INVESTIGADORES
VAZQUEZ Diego Sebastian
congresos y reuniones científicas
Título:
Computational insights in the substrate-recognition mechanism of the ancestral nodes of the peroxiredoxin protein family
Autor/es:
ALDANA GOMEZ; BELEN CABRAL; ALAN WOODLEY; AGUSTIN ORMAZABAL; YOSUKE HOSHINO; ERIC A. GAUCHER; DIEGO S. VAZQUEZ
Reunión:
Jornada; Foro de Estudiantes en Biofísica; 2023
Institución organizadora:
Biophysical Society
Resumen:
Las peroxirredoxinas (Prx) son una familia de enzimas ampliamente conservadas capaces de reducir especies reactivas del oxígeno (ROS) y nitrógeno (RNS) y estan involucradas en múltiples vías de señalización celular. Su función es dependiente de, al menos, una cisteína absolutamente conservada denominada peroxidatica (CP) contenida en el motivo primario PXXX(T/S)XXCP. La reacción del sustrato con el tiolato de CP para dar el derivado sulfenato de CP es el primer paso en común del ciclo catalitico. Algunas subfamilias de Prx poseen además una segunda cisteína denominada resolutiva (CR), la cual forma un enlace disulfuro inter o intramolecular con CP. Esto último trae como consecuencia la existencia de diversos estados oligoméricos desde monómeros hasta dodecámeros obligados y por ende diferencias en los mecanismos catalíticos. La diversificación evolutiva de las Prxs, tanto a nivel funcional como estructural, abre el interrogante sobre cómo evolucionaron estas enzimas y las caracteristicas bioquímicas de los nodos ancestrales. Para abordar estos interrogantes estudiaremos la bioquímica y biofísica de los nodos ancestral de las Prxs mediante reconstrucción de secuencias ancestrales (ASR).A partir de secuencias curadas de Prxs modernas, mediante ASR se obtuvieron los principales nodos ancestrales que dieron origen a cada subfamilia asi como el que le dio origen a todas ellas.
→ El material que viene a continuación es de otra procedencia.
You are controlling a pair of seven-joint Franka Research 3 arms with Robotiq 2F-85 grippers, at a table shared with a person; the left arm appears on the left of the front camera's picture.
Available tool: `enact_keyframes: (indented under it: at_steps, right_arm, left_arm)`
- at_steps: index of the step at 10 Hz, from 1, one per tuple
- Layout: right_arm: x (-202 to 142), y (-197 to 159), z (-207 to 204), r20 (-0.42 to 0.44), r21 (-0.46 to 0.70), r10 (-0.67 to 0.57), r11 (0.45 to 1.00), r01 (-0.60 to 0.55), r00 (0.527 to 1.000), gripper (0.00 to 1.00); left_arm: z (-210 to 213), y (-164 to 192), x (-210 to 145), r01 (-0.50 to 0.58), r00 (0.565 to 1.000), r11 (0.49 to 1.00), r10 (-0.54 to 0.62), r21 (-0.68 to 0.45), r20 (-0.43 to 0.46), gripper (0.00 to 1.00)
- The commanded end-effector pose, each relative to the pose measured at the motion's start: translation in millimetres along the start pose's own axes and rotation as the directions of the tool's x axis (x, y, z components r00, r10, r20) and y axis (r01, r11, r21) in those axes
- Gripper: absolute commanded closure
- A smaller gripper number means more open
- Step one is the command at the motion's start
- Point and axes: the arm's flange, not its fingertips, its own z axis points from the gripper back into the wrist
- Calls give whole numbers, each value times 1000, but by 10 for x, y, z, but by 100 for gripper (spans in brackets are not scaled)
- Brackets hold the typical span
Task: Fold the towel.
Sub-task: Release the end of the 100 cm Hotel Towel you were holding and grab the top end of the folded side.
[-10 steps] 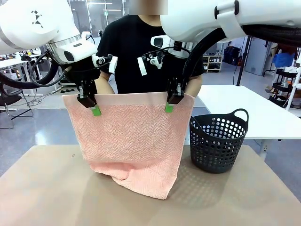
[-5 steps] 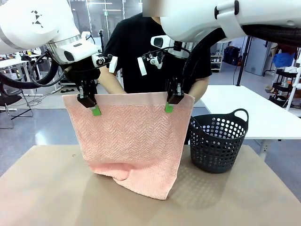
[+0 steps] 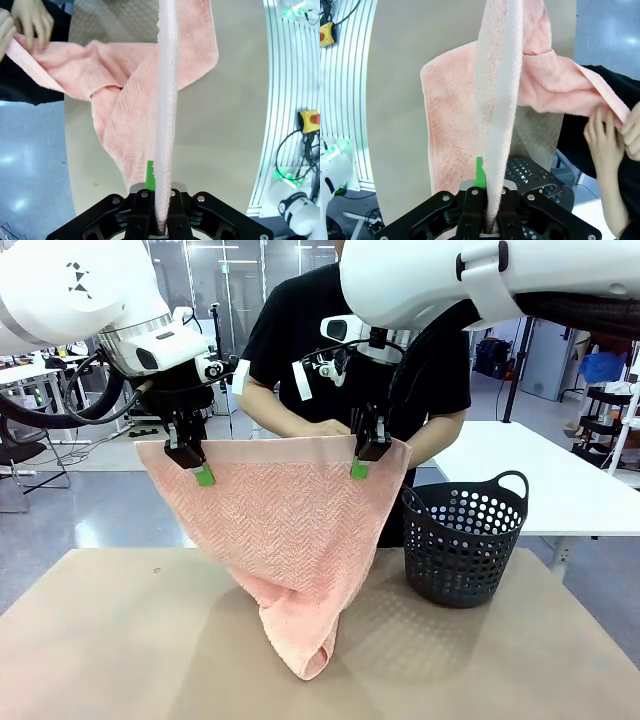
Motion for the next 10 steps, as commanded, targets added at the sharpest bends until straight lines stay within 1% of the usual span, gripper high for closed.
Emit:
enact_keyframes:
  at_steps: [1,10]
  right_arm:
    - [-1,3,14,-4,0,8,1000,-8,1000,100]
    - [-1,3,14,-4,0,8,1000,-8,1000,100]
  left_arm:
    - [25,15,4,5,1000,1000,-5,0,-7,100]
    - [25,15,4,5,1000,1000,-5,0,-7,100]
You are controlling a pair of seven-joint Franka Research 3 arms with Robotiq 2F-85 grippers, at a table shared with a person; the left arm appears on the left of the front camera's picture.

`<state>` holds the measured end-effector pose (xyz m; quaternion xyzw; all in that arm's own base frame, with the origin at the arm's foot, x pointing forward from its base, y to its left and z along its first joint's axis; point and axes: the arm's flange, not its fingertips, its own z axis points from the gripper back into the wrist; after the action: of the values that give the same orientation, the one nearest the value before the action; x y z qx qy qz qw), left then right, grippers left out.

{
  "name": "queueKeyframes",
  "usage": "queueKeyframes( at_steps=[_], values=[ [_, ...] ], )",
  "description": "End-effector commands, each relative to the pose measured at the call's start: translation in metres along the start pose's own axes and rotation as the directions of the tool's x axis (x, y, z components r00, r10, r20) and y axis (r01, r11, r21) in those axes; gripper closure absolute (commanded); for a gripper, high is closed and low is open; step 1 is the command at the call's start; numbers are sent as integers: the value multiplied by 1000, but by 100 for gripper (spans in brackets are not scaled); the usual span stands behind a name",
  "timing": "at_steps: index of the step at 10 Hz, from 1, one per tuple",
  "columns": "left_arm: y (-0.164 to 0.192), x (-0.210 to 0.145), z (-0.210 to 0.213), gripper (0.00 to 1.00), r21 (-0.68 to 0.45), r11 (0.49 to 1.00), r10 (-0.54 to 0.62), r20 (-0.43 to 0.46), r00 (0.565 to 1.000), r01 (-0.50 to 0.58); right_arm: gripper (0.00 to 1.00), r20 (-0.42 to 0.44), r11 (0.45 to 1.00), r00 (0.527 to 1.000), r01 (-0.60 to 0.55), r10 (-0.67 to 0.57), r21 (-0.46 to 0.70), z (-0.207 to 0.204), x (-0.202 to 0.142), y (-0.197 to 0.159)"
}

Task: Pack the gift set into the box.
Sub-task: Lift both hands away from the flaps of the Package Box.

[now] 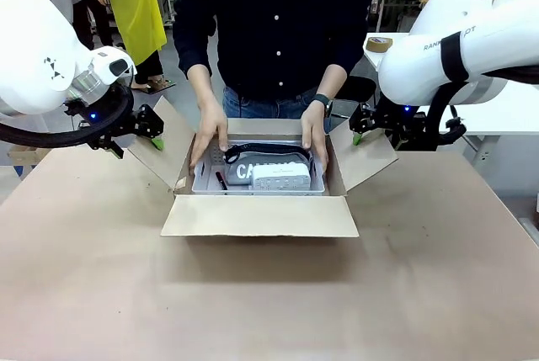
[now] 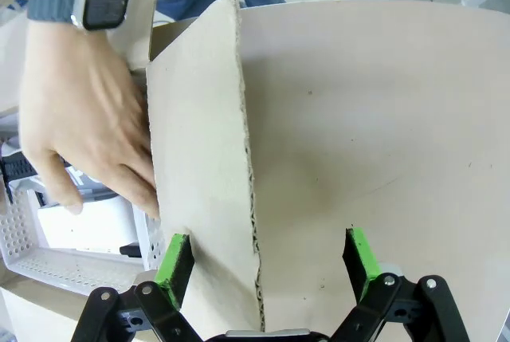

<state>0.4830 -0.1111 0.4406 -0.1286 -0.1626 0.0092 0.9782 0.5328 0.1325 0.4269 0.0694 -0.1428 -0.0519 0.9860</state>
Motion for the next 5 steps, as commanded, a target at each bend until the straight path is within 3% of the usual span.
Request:
queueKeyframes(
  at_steps=[1, 4, 5],
  values=[
    [-1, 1, 2, 0, 15, 1000, 9, 6, 1000, -9, 0, 4, 1000, 1000, 17, -17, -18, 2, 2, 4],
    [-1, 1, 2, 0, 15, 1000, 9, 6, 1000, -9, 0, 0, 1000, 1000, 0, 0, 0, 0, 0, 0],
    [0, 0, 0, 0, 0, 1000, 0, 0, 1000, 0, 0, -62, 996, 998, 11, -5, 83, 15, 0, -5]
  ],
)
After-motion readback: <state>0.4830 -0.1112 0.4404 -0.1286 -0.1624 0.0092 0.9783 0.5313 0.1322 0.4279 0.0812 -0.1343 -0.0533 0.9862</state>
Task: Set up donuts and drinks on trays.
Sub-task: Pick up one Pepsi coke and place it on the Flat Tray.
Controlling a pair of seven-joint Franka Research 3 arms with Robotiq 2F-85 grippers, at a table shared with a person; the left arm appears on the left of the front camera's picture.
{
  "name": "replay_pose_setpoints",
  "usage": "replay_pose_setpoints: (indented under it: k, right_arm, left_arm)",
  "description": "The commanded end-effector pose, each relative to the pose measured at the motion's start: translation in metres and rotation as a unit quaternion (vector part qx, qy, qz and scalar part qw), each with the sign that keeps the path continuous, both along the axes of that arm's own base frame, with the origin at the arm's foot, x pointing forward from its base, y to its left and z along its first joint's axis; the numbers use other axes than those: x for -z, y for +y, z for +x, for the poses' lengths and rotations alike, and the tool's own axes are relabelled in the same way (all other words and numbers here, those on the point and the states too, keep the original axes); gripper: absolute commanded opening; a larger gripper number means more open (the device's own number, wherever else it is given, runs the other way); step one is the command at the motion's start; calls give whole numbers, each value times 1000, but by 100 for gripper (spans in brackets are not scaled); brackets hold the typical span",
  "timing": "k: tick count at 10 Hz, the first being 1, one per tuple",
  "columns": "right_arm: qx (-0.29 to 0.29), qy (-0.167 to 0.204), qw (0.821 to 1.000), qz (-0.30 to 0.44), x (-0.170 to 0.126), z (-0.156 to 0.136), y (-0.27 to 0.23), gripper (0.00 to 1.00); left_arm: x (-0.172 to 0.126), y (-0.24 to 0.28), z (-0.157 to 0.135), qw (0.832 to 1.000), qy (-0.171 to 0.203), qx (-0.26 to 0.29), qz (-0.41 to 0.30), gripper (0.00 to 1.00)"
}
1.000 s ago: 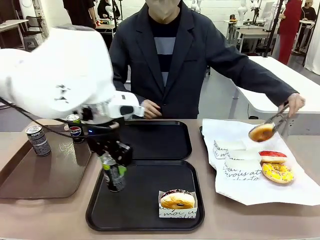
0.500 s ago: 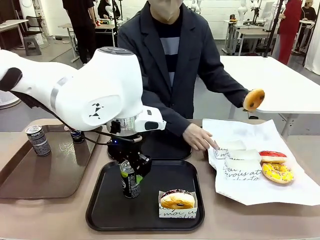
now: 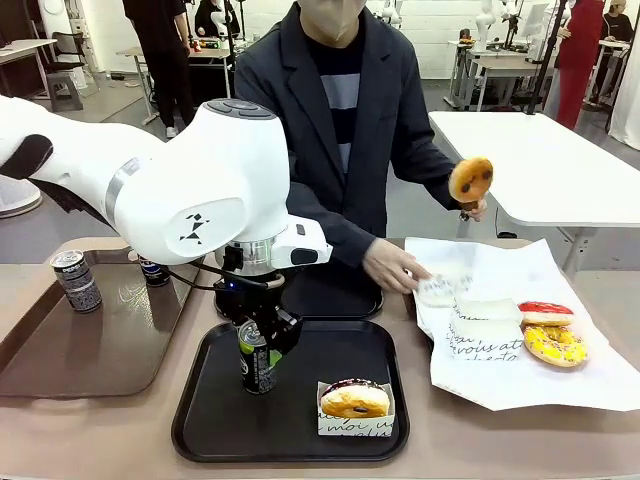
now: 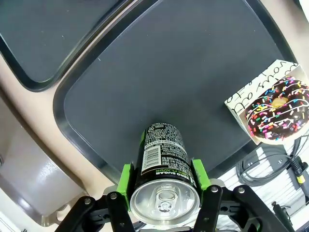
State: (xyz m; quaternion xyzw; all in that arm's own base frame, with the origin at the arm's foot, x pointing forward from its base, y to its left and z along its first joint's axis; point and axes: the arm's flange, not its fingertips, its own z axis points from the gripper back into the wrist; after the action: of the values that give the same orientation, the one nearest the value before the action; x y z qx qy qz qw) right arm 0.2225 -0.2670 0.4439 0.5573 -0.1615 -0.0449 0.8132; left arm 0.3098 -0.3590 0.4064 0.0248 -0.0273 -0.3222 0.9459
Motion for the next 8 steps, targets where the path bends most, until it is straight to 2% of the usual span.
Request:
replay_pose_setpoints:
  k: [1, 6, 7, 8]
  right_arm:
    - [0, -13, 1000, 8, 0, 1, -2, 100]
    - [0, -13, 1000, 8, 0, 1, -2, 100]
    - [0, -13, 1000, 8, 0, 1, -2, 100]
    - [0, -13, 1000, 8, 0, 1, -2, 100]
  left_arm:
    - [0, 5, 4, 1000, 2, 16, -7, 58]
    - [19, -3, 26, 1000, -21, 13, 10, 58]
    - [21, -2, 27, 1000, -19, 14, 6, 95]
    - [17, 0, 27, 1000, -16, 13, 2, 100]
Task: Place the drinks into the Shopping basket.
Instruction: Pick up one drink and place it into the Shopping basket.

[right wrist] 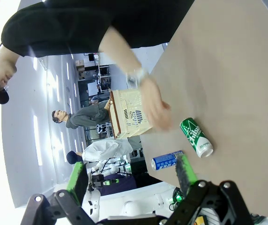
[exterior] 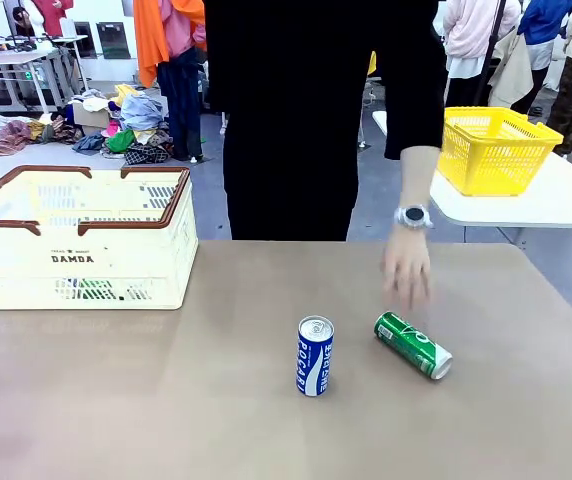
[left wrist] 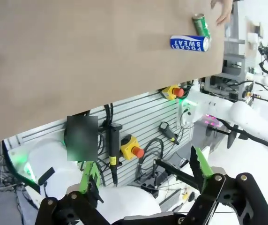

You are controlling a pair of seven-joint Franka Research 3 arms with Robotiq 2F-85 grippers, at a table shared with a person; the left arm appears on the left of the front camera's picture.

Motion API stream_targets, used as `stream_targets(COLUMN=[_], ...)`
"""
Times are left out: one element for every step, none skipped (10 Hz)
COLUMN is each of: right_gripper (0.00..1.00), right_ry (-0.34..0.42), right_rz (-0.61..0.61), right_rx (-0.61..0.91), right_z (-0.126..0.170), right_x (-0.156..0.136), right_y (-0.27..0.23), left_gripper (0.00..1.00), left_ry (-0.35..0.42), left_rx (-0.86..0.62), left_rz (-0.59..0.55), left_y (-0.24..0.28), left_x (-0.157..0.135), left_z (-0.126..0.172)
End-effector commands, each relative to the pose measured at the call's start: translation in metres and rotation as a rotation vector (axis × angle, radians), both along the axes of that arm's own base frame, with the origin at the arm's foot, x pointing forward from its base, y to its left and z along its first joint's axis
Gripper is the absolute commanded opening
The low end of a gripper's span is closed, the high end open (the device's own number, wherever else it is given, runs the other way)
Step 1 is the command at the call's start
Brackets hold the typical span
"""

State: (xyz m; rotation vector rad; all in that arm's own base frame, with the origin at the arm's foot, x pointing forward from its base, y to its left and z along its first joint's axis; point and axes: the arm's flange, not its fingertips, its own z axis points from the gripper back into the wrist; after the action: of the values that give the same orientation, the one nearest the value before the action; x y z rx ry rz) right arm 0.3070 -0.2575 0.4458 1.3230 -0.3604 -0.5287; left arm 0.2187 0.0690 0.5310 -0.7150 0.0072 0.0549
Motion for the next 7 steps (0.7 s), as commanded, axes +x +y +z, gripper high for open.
stream_targets(right_gripper=[1.0, 1.0, 1.0, 1.0, 1.0, 1.0, 1.0], right_ry=[-0.009, -0.009, -0.009, -0.009, -0.009, -0.009, -0.009], right_rz=[-0.002, -0.002, -0.002, -0.002, -0.002, -0.002, -0.002], right_rx=[-0.003, -0.003, -0.003, -0.003, -0.003, -0.003, -0.003], right_z=[0.002, 0.002, 0.002, 0.002, 0.002, 0.002, 0.002], right_x=[-0.001, -0.001, -0.001, -0.001, -0.001, -0.001, -0.001], right_y=[0.002, 0.002, 0.002, 0.002, 0.002, 0.002, 0.002], left_gripper=[1.0, 1.0, 1.0, 1.0, 1.0, 1.0, 1.0], left_ry=[0.04, 0.06, 0.087, 0.111, 0.13, 0.133, 0.123], left_rx=[-0.005, -0.04, 0.021, 0.086, 0.114, 0.171, 0.248], left_rz=[0.061, 0.028, -0.012, -0.04, -0.108, -0.139, -0.166], left_y=[-0.038, -0.075, -0.125, -0.173, -0.221, -0.267, -0.32], left_x=[0.017, 0.031, 0.048, 0.067, 0.086, 0.103, 0.121], left_z=[0.01, 0.022, 0.03, 0.033, 0.032, 0.029, 0.024])
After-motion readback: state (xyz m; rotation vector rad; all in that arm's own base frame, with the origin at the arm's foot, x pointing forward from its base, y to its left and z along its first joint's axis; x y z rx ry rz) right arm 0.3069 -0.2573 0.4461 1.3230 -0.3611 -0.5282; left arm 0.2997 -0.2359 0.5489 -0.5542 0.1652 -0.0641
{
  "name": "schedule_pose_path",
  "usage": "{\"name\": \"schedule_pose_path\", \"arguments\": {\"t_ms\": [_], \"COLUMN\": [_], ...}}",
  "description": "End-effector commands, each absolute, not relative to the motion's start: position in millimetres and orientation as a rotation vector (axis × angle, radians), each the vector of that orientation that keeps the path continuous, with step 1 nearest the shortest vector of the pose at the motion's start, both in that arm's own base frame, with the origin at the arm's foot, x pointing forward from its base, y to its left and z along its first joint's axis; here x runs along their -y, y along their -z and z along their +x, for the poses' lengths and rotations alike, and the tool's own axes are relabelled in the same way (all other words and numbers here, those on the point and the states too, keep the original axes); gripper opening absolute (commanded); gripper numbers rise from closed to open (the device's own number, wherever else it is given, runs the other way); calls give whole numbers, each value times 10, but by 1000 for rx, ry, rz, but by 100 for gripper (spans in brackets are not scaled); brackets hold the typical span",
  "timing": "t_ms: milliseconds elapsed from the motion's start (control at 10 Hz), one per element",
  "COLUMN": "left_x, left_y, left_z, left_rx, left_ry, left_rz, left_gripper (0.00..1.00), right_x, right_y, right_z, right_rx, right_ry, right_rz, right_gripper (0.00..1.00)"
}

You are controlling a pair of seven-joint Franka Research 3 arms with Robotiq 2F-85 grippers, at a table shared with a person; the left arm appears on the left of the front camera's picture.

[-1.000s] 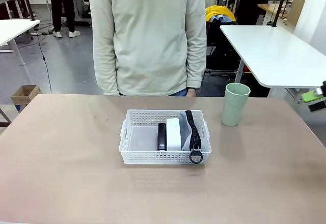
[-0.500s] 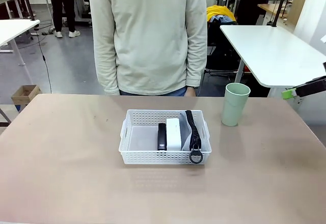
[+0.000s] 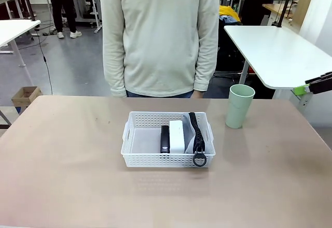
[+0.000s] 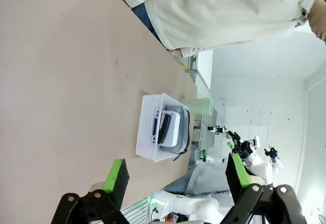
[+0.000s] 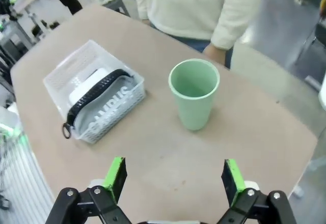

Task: Efficiently arrange items inside the basket to fit them all.
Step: Pick up the Reusable plastic cup and place it inside the Organizing basket.

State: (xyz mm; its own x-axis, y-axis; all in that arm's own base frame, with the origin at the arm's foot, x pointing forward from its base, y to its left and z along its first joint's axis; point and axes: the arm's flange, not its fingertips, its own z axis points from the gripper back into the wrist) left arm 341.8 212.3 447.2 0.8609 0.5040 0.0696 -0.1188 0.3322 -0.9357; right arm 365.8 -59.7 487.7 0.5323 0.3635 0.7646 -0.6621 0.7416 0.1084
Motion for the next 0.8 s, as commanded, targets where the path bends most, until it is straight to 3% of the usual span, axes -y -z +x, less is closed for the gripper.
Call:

En el presente trabajo haremos foco en cinco de ellos. A partir de dichas secuencias, se modelaron las estructuras tridimensionales utilizando el algoritmo de inteligencia artificial Alphafold. Los mejores modelos, seleccionados mediante parámetros estructurales, fueron utilizados como coordenadas iniciales para los estudios de dinámica molecular clasica con todos los átomos del sistema explícitos. Para ellos utilizamos el paquete de cálculo AMBER18 y el módulo ccptraj se utilizó para el análisis de componentes principales y superficie accesible al solvente. Además, se realizó un análisis de cavidades y transporte de dos de los sustratos más relevantes de las Prxs: peróxido de hidrógeno y peroxinitrito.Resultados preliminares sugieren que las cavidades del sitio activo correspondientes a los nodos ancestrales presentan longitudes pequeñas en comparación a las Prxs modernas, mostrando que para dichos sustratos, tanto la entrada como salida de dichos ligandos son favorecidos energéticamente en los nodos ancestrales.